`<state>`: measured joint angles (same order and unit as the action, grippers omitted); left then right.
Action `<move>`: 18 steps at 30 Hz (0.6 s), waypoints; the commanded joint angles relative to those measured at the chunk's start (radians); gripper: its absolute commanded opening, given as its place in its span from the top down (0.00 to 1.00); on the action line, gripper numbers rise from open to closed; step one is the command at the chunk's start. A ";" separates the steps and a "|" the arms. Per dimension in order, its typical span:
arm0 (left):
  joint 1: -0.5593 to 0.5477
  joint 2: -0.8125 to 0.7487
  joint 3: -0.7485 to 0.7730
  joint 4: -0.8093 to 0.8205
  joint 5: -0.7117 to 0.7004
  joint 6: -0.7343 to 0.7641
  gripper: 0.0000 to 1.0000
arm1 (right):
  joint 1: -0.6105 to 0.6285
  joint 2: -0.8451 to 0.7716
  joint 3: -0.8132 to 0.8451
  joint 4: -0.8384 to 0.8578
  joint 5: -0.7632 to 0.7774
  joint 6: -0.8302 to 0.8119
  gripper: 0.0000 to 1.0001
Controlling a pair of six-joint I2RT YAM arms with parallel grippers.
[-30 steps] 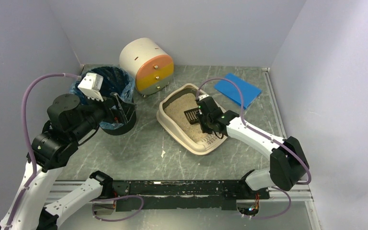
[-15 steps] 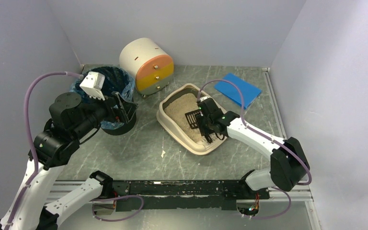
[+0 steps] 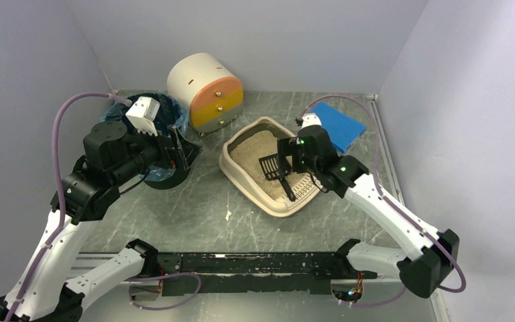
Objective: Clean the litter box
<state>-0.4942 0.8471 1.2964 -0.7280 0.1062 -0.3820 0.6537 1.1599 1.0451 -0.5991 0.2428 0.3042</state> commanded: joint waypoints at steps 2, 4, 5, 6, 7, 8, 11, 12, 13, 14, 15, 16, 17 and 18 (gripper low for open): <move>0.005 -0.002 -0.004 0.073 0.112 -0.024 0.01 | -0.006 -0.125 0.047 0.035 0.060 0.115 0.00; 0.005 -0.010 -0.024 0.099 0.141 -0.030 0.01 | -0.006 -0.180 0.048 0.047 0.063 0.110 0.00; 0.005 -0.017 -0.040 0.118 0.154 -0.038 0.01 | -0.006 -0.201 0.051 0.051 0.055 0.104 0.00; 0.005 -0.029 -0.061 0.142 0.165 -0.047 0.02 | -0.006 -0.216 0.054 0.053 0.044 0.101 0.00; 0.005 -0.039 -0.083 0.171 0.173 -0.064 0.02 | -0.005 -0.231 0.059 0.051 0.036 0.103 0.00; 0.005 -0.046 -0.100 0.188 0.181 -0.079 0.02 | -0.005 -0.241 0.067 0.045 0.028 0.107 0.00; 0.005 -0.055 -0.131 0.226 0.216 -0.114 0.01 | -0.006 -0.260 0.083 0.023 -0.009 0.132 0.00; 0.005 -0.057 -0.137 0.235 0.222 -0.124 0.02 | -0.006 -0.267 0.083 0.021 -0.020 0.142 0.00; 0.005 -0.058 -0.147 0.244 0.227 -0.134 0.01 | -0.006 -0.277 0.077 0.026 -0.033 0.151 0.00; 0.006 -0.060 -0.155 0.254 0.232 -0.143 0.01 | -0.006 -0.287 0.068 0.035 -0.043 0.157 0.00; 0.005 -0.061 -0.167 0.262 0.241 -0.151 0.01 | -0.006 -0.295 0.056 0.044 -0.055 0.162 0.00; 0.005 -0.064 -0.178 0.271 0.249 -0.157 0.01 | -0.005 -0.301 0.048 0.051 -0.062 0.168 0.00; 0.005 -0.064 -0.187 0.275 0.252 -0.162 0.01 | -0.006 -0.305 0.045 0.053 -0.065 0.175 0.00; 0.005 -0.065 -0.193 0.274 0.252 -0.165 0.01 | -0.006 -0.307 0.043 0.053 -0.065 0.178 0.00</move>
<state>-0.4942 0.7975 1.1297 -0.5297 0.3000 -0.5018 0.6537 0.8768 1.1042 -0.5682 0.2127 0.4419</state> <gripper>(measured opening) 0.985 0.997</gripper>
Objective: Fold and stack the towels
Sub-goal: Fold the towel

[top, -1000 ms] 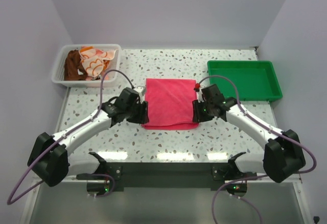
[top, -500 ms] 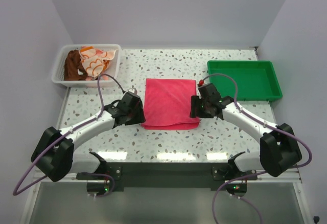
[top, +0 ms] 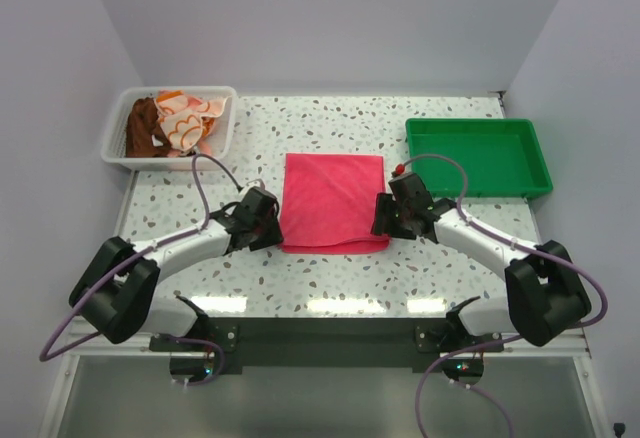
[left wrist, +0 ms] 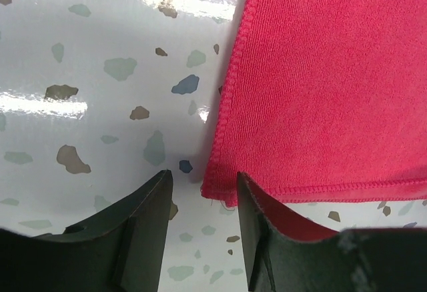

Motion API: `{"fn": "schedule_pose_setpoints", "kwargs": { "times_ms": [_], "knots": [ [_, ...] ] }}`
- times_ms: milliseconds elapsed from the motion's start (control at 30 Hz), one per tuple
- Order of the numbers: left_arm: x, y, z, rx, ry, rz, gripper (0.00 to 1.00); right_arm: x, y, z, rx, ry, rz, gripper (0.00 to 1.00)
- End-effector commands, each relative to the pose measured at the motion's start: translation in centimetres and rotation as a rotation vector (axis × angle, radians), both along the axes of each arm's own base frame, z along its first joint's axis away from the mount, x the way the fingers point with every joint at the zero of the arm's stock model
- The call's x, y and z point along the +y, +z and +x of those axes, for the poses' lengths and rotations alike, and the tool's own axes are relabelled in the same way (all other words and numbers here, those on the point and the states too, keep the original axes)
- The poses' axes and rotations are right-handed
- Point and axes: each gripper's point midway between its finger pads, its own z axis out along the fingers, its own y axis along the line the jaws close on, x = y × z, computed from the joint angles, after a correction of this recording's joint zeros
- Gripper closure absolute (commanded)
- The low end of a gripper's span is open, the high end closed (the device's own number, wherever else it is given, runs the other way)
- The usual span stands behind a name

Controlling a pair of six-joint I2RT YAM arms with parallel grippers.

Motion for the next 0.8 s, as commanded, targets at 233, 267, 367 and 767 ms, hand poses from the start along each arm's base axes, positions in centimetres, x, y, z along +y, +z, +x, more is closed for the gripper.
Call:
{"fn": "schedule_pose_setpoints", "kwargs": {
  "times_ms": [233, 267, 367, 767],
  "knots": [
    [-0.8, -0.7, 0.7, -0.020, 0.028, -0.038, 0.64, 0.7, 0.5, 1.0, -0.059, -0.008, 0.042, 0.39],
    [-0.7, -0.8, 0.5, -0.016, 0.027, -0.035, 0.64, 0.9, 0.7, 1.0, -0.064, -0.002, 0.049, 0.39],
    [-0.4, -0.9, 0.0, -0.007, 0.030, -0.033, 0.63, 1.2, 1.3, 1.2, -0.080, 0.030, 0.053, 0.39],
    [1.7, -2.9, -2.8, 0.070, 0.010, 0.043, 0.68, 1.2, 0.7, 0.9, -0.077, 0.040, 0.058, 0.39]
  ]
}}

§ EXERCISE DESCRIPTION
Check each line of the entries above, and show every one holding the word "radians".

§ TASK RESPONSE
Action `<move>`: 18 steps at 30 Hz (0.6 s), waypoints; the commanded joint angles relative to those measured at the chunk's start (radians); gripper: its absolute commanded opening, given as its place in its span from the top down (0.00 to 1.00); on the action line, gripper numbers rise from open to closed; step one is the command at the chunk's start. A ";" separates the steps and a "|" the arms. Per dimension in order, its typical span:
- End-effector commands, each relative to the pose measured at the motion's start: translation in centimetres and rotation as a rotation vector (axis × angle, radians), both along the axes of each arm's own base frame, z along its first joint's axis away from the mount, x the way the fingers point with every joint at the zero of the arm's stock model

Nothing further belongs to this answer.